▸ **TASK STATEMENT**: Count how many lines hold "right" in the records, and respond with that number by itself.

▸ **LISTED ENTRIES**:

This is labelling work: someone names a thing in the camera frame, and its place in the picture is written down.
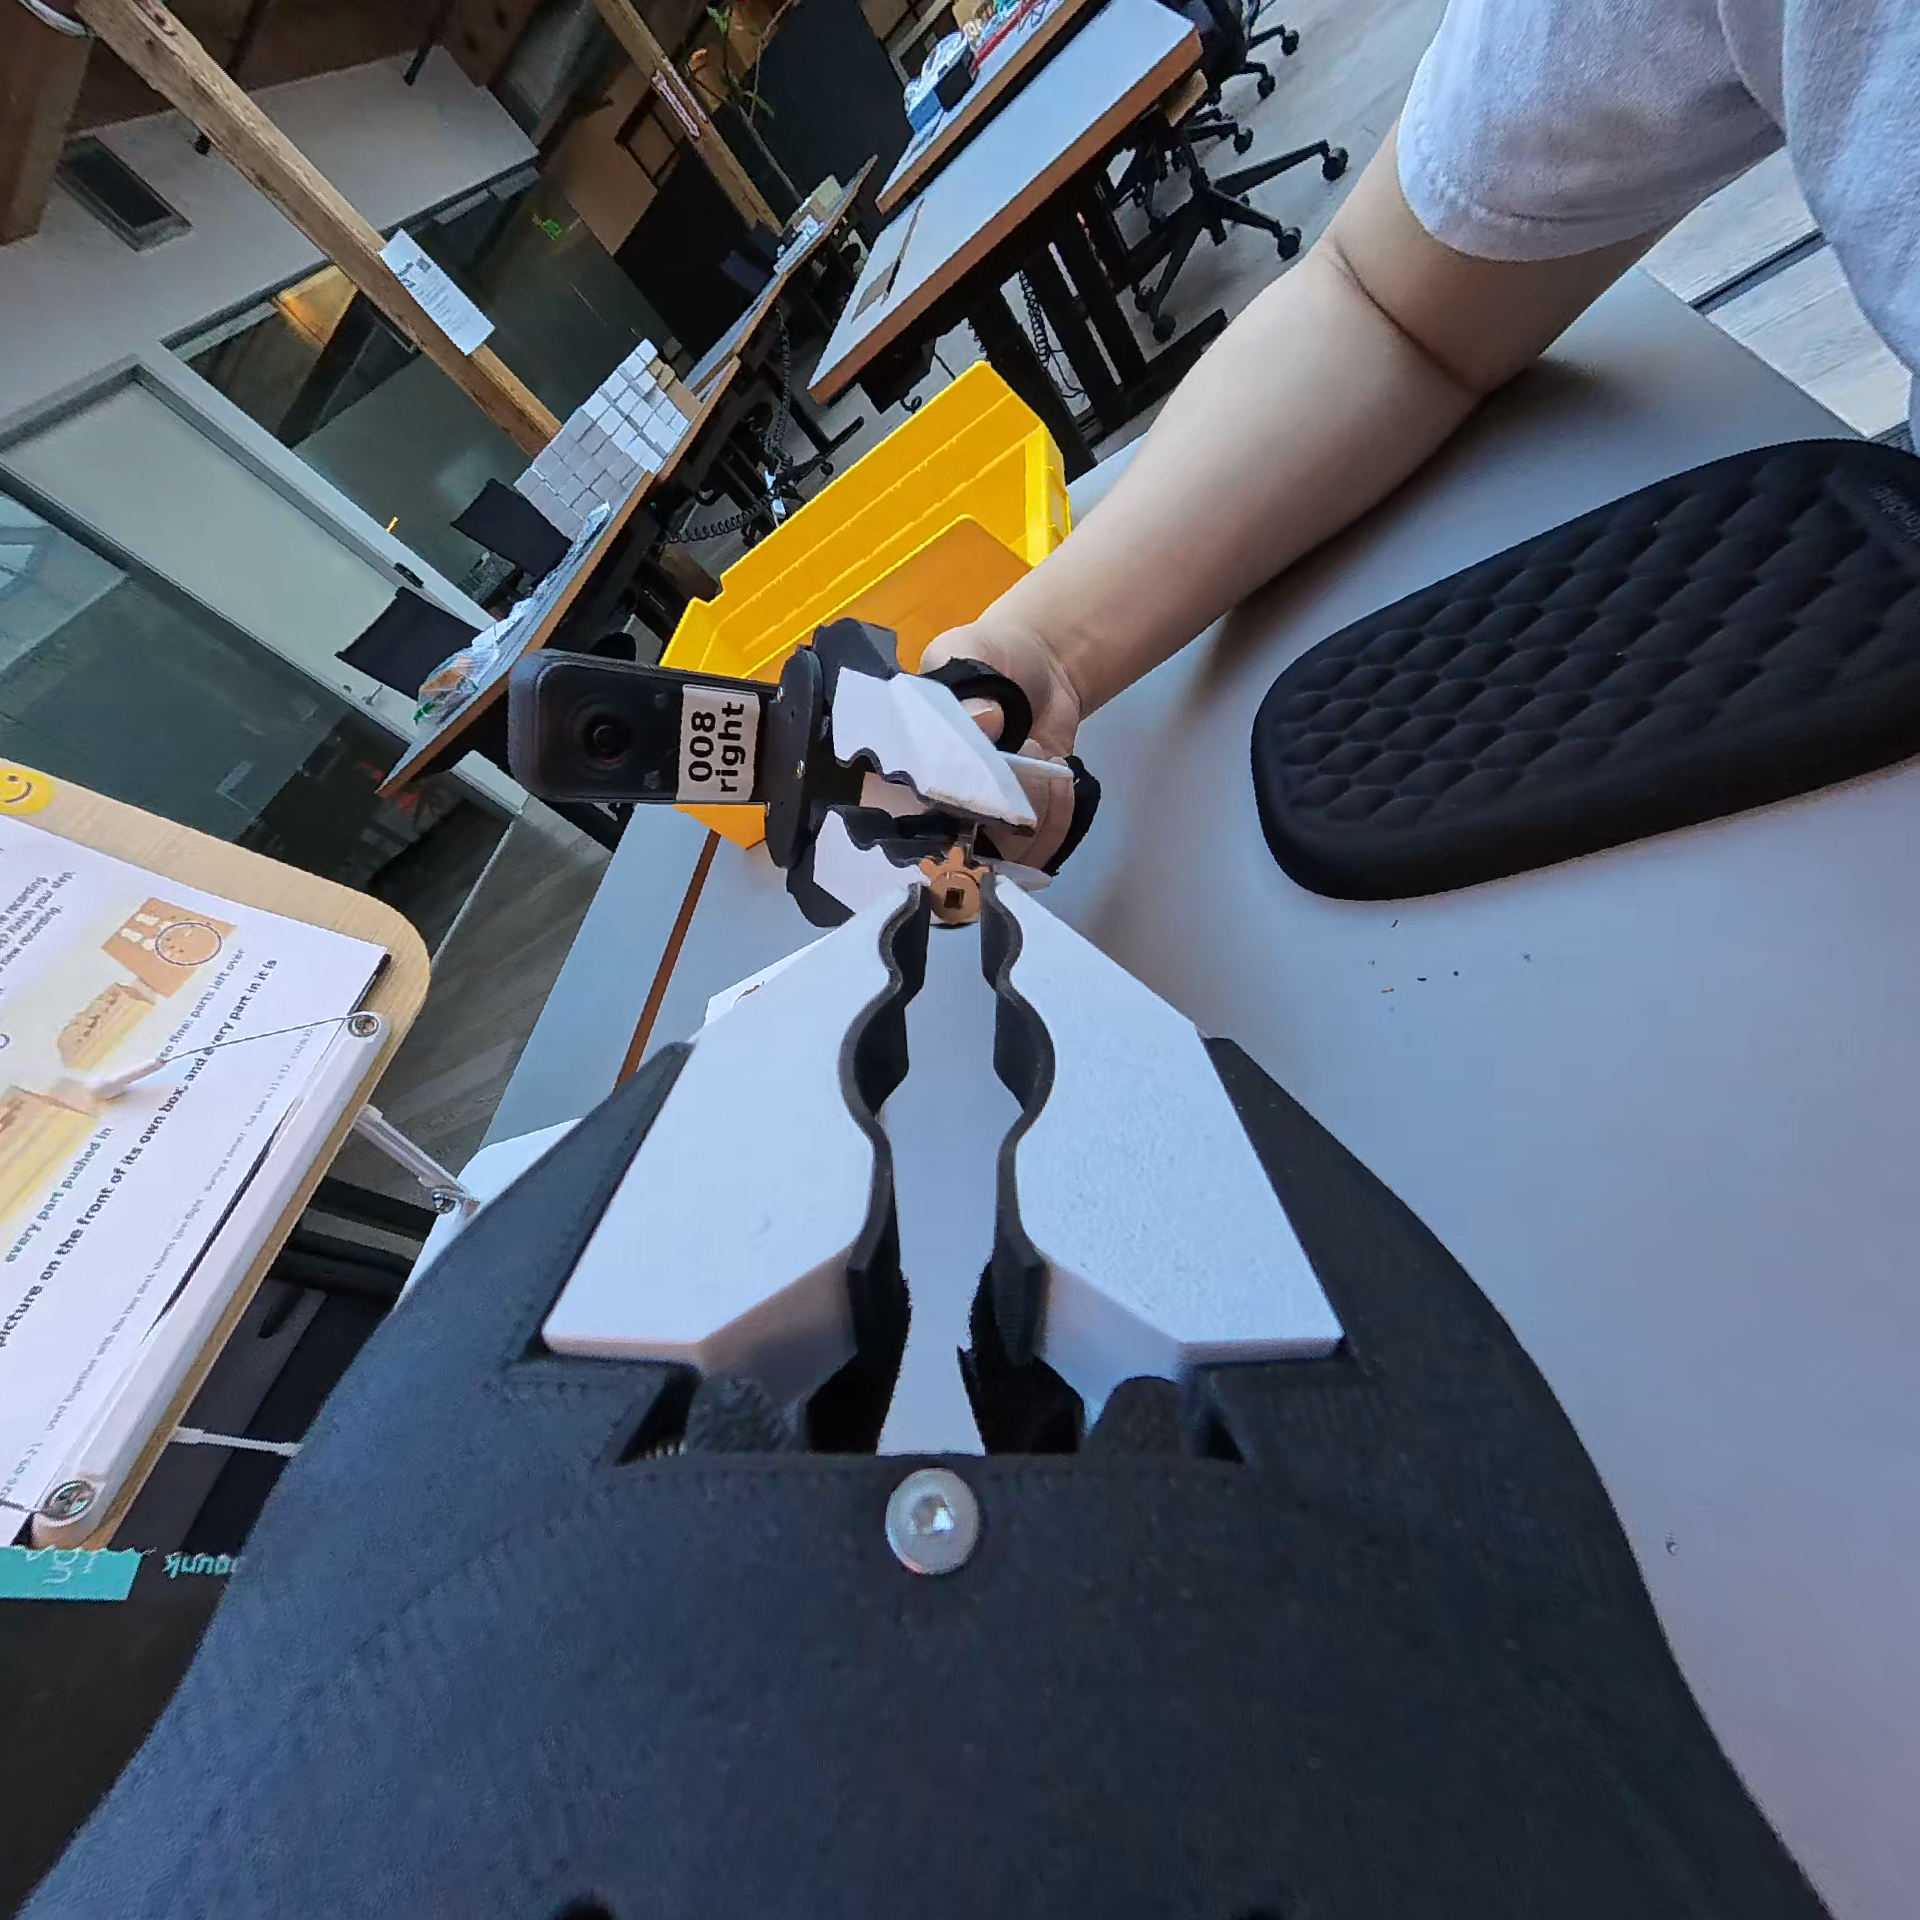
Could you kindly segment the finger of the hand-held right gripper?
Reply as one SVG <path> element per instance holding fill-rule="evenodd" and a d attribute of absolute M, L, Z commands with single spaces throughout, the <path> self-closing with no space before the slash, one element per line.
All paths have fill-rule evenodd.
<path fill-rule="evenodd" d="M 933 818 L 820 818 L 814 834 L 814 915 L 857 915 L 890 886 L 920 881 L 920 859 L 938 851 Z"/>
<path fill-rule="evenodd" d="M 976 714 L 933 676 L 864 676 L 840 671 L 828 701 L 828 730 L 840 767 L 874 781 L 904 781 L 933 810 L 976 826 L 1042 826 L 1014 767 L 976 726 Z"/>

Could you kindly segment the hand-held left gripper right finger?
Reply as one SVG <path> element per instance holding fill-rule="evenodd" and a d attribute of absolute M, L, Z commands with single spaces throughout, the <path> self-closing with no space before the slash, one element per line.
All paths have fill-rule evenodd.
<path fill-rule="evenodd" d="M 1135 1374 L 1333 1355 L 1344 1325 L 1197 1021 L 1014 886 L 978 896 L 978 972 L 1023 1099 L 976 1297 L 978 1446 L 1081 1449 Z"/>

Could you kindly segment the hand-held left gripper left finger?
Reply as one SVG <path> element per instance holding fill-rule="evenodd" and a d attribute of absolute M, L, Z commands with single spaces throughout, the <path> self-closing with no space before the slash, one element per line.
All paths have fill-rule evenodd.
<path fill-rule="evenodd" d="M 882 1449 L 904 1352 L 889 1091 L 927 886 L 874 896 L 708 1021 L 608 1186 L 544 1344 L 742 1374 L 820 1449 Z"/>

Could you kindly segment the person's right forearm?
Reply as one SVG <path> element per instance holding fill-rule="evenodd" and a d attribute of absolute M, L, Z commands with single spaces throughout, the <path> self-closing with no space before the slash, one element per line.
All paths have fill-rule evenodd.
<path fill-rule="evenodd" d="M 1122 480 L 1023 583 L 1070 741 L 1250 593 L 1374 507 L 1664 231 L 1555 264 L 1441 249 L 1394 133 L 1325 243 L 1164 403 Z"/>

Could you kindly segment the background desk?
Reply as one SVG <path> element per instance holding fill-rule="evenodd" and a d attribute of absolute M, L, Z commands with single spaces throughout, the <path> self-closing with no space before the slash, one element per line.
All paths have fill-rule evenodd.
<path fill-rule="evenodd" d="M 431 730 L 415 730 L 415 745 L 373 784 L 385 799 L 457 767 L 462 753 L 479 753 L 486 716 L 501 716 L 509 671 L 563 628 L 563 618 L 584 602 L 584 593 L 594 583 L 594 572 L 622 543 L 633 515 L 647 505 L 655 505 L 665 480 L 694 463 L 696 434 L 708 431 L 708 415 L 733 390 L 733 378 L 740 378 L 740 355 L 726 372 L 708 372 L 705 390 L 694 393 L 696 412 L 694 412 L 685 434 L 665 452 L 665 469 L 647 469 L 622 505 L 594 507 L 592 533 L 578 534 L 578 547 L 528 593 L 528 609 L 509 618 L 509 639 L 494 645 L 479 691 L 462 691 Z"/>
<path fill-rule="evenodd" d="M 1150 0 L 1110 0 L 994 121 L 882 231 L 806 393 L 874 381 L 889 355 L 948 332 L 1042 243 L 1042 212 L 1202 66 L 1202 31 Z"/>

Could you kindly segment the person's right hand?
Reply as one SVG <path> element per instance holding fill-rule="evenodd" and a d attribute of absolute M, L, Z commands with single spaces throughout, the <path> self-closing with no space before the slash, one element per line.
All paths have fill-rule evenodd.
<path fill-rule="evenodd" d="M 933 639 L 920 658 L 920 676 L 938 671 L 948 658 L 976 658 L 1025 691 L 1025 714 L 1035 714 L 1025 745 L 1023 745 L 1025 759 L 1073 759 L 1081 691 L 1035 626 L 985 609 Z"/>

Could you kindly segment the clear plastic bag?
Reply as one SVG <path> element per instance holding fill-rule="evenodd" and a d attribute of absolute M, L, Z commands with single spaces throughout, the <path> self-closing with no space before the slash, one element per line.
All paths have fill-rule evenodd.
<path fill-rule="evenodd" d="M 494 628 L 479 628 L 462 652 L 448 652 L 423 687 L 415 687 L 415 730 L 443 726 L 462 714 L 486 687 L 509 671 L 519 645 Z"/>

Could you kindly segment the yellow plastic bin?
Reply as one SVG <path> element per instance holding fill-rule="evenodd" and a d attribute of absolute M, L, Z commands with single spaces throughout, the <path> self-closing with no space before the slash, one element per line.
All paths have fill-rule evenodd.
<path fill-rule="evenodd" d="M 976 364 L 783 533 L 754 543 L 665 645 L 674 671 L 772 687 L 835 618 L 899 639 L 899 663 L 978 618 L 1070 534 L 1070 469 L 1046 420 Z"/>

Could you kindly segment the black mesh chair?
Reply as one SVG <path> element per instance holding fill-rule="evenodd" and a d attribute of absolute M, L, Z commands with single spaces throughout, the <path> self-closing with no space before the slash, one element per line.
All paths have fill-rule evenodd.
<path fill-rule="evenodd" d="M 479 639 L 470 618 L 443 609 L 435 597 L 423 593 L 397 593 L 371 626 L 362 639 L 347 639 L 336 658 L 404 701 L 423 691 L 423 676 L 457 658 L 462 645 Z"/>
<path fill-rule="evenodd" d="M 569 534 L 509 480 L 486 473 L 486 487 L 448 515 L 457 534 L 486 543 L 528 583 L 552 574 Z"/>

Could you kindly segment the stack of white boxes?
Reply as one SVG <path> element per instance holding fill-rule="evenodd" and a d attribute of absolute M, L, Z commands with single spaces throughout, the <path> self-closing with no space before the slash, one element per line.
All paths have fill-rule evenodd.
<path fill-rule="evenodd" d="M 651 344 L 639 344 L 539 452 L 519 487 L 563 533 L 584 534 L 592 507 L 618 507 L 665 458 L 685 440 L 696 403 L 665 372 Z"/>

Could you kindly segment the wooden document stand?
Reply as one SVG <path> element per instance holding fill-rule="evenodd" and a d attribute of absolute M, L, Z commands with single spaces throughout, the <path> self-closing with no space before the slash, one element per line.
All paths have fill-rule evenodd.
<path fill-rule="evenodd" d="M 0 769 L 0 1535 L 109 1541 L 431 993 L 404 915 Z"/>

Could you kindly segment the paper notice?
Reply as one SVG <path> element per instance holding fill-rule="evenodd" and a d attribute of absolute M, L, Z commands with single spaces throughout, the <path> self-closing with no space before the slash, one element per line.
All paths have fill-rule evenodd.
<path fill-rule="evenodd" d="M 435 253 L 410 231 L 385 243 L 385 271 L 415 297 L 415 307 L 448 332 L 448 347 L 479 355 L 492 344 L 492 317 L 435 271 Z"/>

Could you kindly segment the printed instruction sheet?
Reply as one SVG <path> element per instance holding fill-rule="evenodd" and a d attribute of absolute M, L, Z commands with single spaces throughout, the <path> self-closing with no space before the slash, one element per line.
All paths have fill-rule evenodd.
<path fill-rule="evenodd" d="M 385 946 L 8 818 L 0 1487 L 8 1541 L 325 1084 Z"/>

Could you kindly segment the black office chair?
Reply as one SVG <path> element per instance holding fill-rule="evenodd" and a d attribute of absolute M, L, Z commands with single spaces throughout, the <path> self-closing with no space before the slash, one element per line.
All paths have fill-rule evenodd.
<path fill-rule="evenodd" d="M 1348 146 L 1308 141 L 1215 178 L 1202 169 L 1202 141 L 1225 141 L 1239 155 L 1250 130 L 1222 110 L 1185 110 L 1185 114 L 1164 110 L 1150 114 L 1117 178 L 1117 204 L 1135 204 L 1150 212 L 1150 237 L 1129 249 L 1122 284 L 1135 285 L 1135 307 L 1150 317 L 1154 344 L 1174 332 L 1171 285 L 1202 237 L 1222 249 L 1225 231 L 1259 231 L 1290 264 L 1301 249 L 1301 231 L 1259 212 L 1250 193 L 1301 159 L 1325 159 L 1325 178 L 1344 178 L 1348 169 Z"/>

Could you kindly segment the black honeycomb cushion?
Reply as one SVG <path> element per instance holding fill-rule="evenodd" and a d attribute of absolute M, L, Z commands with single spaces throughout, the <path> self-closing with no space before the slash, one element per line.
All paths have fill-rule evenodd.
<path fill-rule="evenodd" d="M 1308 645 L 1250 730 L 1272 866 L 1431 896 L 1920 753 L 1920 463 L 1739 452 Z"/>

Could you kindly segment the black model kit box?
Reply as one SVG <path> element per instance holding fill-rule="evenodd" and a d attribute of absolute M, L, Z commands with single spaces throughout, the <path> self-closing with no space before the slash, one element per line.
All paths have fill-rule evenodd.
<path fill-rule="evenodd" d="M 29 1550 L 0 1602 L 0 1912 L 17 1912 L 192 1663 L 243 1541 Z"/>

▸ **PROBLEM SOLUTION**: 4